### [Activity]
Could you find every line in the records below that contains the word "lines" and copy it?
Segment Start: Extracted data
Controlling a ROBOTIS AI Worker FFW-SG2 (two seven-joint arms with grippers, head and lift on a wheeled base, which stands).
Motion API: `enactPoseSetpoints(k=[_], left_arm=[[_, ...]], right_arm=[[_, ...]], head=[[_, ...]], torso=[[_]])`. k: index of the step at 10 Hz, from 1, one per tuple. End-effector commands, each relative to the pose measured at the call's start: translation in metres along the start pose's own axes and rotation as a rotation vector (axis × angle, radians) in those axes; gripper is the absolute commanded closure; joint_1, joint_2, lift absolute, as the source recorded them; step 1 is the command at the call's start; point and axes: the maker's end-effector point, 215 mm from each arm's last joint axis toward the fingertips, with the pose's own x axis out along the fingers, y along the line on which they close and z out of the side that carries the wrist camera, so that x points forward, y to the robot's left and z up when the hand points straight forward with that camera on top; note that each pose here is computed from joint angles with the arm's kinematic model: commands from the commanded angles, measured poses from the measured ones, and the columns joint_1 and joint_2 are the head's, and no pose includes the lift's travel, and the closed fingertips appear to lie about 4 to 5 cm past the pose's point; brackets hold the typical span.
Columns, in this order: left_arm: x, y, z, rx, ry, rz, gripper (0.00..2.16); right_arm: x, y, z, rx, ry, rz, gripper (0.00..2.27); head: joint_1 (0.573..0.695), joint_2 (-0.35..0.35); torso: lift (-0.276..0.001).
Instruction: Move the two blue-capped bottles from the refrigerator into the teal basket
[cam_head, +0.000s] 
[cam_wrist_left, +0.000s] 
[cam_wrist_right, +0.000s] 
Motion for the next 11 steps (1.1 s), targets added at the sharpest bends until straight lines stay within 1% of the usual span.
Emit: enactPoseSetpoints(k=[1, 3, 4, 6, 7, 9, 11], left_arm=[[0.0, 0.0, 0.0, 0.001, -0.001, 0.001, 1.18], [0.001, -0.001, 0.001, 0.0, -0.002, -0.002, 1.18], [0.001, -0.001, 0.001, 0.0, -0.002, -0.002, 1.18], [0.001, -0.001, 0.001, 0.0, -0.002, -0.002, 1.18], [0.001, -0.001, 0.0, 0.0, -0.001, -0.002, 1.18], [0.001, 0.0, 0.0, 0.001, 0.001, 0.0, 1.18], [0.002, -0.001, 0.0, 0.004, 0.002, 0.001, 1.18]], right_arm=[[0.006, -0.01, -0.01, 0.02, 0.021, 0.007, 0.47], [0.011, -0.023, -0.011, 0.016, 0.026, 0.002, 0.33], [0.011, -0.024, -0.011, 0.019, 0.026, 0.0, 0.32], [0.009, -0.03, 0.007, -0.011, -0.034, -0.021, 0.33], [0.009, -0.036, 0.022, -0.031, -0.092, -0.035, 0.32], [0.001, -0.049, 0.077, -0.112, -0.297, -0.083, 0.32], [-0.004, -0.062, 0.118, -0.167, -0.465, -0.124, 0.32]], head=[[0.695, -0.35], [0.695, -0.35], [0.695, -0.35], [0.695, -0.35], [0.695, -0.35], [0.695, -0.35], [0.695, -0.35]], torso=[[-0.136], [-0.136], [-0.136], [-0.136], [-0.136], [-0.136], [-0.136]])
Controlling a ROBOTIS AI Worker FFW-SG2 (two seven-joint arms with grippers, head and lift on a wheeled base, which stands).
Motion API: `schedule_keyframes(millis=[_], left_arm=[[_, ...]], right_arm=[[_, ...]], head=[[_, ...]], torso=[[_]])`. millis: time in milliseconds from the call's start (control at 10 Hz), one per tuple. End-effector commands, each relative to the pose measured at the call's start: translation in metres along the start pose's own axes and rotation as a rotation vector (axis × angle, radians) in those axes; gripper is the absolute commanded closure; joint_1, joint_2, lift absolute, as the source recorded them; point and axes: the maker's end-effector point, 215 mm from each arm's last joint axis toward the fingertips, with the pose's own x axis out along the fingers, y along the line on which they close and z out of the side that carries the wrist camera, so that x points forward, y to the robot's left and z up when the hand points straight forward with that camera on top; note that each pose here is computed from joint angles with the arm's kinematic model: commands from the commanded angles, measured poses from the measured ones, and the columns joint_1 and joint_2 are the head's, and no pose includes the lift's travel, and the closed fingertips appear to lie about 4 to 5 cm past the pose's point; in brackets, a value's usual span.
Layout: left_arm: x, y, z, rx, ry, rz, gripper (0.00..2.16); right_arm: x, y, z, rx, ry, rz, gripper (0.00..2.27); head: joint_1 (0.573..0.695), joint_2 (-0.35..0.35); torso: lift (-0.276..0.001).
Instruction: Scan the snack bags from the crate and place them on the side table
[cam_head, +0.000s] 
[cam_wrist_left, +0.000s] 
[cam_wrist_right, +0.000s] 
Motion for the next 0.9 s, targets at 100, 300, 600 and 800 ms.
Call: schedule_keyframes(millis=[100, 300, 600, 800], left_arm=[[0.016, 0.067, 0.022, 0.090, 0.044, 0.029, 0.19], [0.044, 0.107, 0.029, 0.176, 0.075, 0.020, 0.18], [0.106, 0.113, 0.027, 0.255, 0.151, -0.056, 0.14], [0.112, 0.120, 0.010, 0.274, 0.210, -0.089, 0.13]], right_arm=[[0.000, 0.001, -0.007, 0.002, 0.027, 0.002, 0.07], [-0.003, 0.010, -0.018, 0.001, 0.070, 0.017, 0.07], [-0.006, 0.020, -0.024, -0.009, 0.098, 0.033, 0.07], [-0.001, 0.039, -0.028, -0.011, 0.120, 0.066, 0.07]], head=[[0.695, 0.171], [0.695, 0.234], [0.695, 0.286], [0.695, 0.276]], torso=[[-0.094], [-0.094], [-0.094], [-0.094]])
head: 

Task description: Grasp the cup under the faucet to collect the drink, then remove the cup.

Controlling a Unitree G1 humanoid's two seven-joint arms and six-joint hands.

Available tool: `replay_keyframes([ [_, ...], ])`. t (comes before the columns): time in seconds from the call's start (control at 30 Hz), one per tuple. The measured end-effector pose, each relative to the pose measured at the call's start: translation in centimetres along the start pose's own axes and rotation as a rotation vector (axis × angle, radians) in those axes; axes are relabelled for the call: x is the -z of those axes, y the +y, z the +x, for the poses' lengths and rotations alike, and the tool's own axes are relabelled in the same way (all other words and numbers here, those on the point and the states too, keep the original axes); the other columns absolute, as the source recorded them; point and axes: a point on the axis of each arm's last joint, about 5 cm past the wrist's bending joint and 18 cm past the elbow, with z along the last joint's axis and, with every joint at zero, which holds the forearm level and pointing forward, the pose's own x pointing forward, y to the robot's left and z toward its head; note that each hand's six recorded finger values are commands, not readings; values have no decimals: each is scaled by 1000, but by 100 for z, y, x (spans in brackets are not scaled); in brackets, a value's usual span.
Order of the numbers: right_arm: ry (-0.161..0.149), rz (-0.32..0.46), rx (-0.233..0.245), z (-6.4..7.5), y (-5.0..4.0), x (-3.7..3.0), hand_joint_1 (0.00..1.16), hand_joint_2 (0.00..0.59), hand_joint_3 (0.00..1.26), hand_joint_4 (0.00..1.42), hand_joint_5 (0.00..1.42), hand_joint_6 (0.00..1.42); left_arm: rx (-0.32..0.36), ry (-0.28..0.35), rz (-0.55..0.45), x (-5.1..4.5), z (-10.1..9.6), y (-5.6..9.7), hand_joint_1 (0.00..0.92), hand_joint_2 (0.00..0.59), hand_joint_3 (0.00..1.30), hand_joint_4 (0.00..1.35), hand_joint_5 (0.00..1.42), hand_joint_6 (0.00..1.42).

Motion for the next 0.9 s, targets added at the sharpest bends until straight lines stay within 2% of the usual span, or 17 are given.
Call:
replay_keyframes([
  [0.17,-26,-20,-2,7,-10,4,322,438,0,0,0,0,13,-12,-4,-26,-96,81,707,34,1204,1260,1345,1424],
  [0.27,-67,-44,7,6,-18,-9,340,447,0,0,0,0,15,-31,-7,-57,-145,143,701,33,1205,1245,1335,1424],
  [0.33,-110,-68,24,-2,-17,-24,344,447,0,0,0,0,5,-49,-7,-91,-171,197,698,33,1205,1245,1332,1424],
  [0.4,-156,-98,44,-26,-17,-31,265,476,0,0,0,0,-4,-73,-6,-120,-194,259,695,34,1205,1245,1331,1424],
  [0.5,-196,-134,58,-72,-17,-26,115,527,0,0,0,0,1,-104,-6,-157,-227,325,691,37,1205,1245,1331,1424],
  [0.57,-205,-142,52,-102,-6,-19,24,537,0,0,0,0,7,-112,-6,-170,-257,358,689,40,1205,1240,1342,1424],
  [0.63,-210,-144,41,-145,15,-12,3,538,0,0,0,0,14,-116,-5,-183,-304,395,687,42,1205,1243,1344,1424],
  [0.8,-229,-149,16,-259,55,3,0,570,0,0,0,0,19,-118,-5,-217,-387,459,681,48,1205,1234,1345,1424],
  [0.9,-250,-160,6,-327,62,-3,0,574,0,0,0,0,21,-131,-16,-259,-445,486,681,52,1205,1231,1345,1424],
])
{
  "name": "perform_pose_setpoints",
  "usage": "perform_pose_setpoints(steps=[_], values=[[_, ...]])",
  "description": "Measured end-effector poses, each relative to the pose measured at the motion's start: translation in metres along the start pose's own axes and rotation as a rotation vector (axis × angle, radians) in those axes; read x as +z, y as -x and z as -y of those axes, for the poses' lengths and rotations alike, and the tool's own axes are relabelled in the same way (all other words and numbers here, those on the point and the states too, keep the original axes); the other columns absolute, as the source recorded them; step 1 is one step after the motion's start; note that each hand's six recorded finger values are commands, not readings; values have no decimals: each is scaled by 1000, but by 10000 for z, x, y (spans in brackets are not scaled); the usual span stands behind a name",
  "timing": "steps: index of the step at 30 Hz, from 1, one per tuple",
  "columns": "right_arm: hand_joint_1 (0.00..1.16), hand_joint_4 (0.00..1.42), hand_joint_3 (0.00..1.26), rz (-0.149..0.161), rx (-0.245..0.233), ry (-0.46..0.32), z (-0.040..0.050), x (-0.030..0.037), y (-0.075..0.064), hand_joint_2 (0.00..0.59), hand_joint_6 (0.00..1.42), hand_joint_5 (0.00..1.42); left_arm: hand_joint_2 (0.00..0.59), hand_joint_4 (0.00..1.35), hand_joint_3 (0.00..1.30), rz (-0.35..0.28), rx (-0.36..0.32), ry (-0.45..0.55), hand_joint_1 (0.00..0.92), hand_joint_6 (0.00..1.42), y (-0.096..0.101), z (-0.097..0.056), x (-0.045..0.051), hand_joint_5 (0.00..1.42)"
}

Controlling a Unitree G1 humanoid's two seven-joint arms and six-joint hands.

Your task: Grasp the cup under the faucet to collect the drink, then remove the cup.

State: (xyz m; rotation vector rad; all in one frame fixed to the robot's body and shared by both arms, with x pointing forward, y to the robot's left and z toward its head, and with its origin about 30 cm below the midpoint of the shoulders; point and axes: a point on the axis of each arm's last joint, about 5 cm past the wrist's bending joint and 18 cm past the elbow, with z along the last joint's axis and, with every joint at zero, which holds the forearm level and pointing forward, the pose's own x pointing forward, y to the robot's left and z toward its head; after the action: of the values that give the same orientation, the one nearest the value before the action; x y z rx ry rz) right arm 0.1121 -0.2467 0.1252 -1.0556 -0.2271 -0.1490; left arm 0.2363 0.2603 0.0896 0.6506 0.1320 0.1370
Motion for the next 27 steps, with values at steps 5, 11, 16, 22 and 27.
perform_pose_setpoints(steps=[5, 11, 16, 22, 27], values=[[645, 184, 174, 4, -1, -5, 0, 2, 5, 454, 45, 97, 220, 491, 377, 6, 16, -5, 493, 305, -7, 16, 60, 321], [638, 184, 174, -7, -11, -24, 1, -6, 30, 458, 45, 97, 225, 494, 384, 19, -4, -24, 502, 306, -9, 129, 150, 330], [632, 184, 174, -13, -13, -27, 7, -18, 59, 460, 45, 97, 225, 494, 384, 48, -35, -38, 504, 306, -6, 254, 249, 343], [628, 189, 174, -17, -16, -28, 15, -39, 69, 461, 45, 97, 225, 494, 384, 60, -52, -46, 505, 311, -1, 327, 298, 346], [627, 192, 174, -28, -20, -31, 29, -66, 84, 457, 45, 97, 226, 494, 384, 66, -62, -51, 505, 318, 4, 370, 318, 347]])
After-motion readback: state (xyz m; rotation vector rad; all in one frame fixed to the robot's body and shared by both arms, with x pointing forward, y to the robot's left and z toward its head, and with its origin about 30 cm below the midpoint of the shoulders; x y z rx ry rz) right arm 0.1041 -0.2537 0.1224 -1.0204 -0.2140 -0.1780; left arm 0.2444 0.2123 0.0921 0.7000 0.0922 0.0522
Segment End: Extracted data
### [Result]
Motion for the next 11 steps (1.1 s), targets added at the sharpest bends until straight lines stay within 1% of the usual span.
Motion for the next 0.9 s, targets added at the sharpest bends until straight lines stay within 2% of the usual span, or 17 are given.

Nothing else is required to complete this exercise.